● Brief
All of the data must be retyped exactly, with nothing left out.

##### Supplied data #####

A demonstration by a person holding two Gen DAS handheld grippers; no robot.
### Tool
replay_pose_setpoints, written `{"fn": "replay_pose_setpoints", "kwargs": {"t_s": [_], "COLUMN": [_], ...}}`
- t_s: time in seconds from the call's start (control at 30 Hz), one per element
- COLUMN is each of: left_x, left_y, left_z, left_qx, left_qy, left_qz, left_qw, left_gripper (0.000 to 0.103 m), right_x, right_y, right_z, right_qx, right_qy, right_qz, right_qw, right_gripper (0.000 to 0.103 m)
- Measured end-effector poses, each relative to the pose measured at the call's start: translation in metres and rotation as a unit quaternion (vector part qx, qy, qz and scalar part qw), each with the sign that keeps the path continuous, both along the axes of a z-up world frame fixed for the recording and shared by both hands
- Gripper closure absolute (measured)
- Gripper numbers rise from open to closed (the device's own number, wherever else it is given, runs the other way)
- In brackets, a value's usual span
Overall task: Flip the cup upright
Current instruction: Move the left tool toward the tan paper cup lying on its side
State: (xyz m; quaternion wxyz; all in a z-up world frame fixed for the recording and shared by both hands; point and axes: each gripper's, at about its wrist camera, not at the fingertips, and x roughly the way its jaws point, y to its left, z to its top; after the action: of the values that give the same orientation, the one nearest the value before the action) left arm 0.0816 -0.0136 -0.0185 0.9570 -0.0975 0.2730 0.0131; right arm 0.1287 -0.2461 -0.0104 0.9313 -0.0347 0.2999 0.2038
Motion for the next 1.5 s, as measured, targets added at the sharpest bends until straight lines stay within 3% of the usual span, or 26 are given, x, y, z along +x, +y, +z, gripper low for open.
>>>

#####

● Expected answer
A demonstration by a person holding two Gen DAS handheld grippers; no robot.
### Tool
replay_pose_setpoints, written `{"fn": "replay_pose_setpoints", "kwargs": {"t_s": [_], "COLUMN": [_], ...}}`
- t_s: time in seconds from the call's start (control at 30 Hz), one per element
- COLUMN is each of: left_x, left_y, left_z, left_qx, left_qy, left_qz, left_qw, left_gripper (0.000 to 0.103 m), right_x, right_y, right_z, right_qx, right_qy, right_qz, right_qw, right_gripper (0.000 to 0.103 m)
- Measured end-effector poses, each relative to the pose measured at the call's start: translation in metres and rotation as a unit quaternion (vector part qx, qy, qz and scalar part qw), each with the sign that keeps the path continuous, both along the axes of a z-up world frame fixed for the recording and shared by both hands
- Gripper closure absolute (measured)
- Gripper numbers rise from open to closed (the device's own number, wherever else it is given, runs the other way)
- In brackets, a value's usual span
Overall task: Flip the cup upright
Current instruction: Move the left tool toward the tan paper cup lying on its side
State: (xyz m; quaternion wxyz; all in a z-up world frame fixed for the recording and shared by both hands; point and axes: each gripper's, at about its wrist camera, not at the fingertips, and x roughly the way its jaws point, y to its left, z to its top; after the action: of the values that give the same orientation, the one nearest the value before the action) left arm 0.0816 -0.0136 -0.0185 0.9570 -0.0975 0.2730 0.0131; right arm 0.1287 -0.2461 -0.0104 0.9313 -0.0347 0.2999 0.2038
Motion for the next 1.5 s, as measured, targets added at the sharpest bends until straight lines stay within 3% of the usual span, or 26 are given, x, y, z along +x, +y, +z, gripper low for open.
>>>

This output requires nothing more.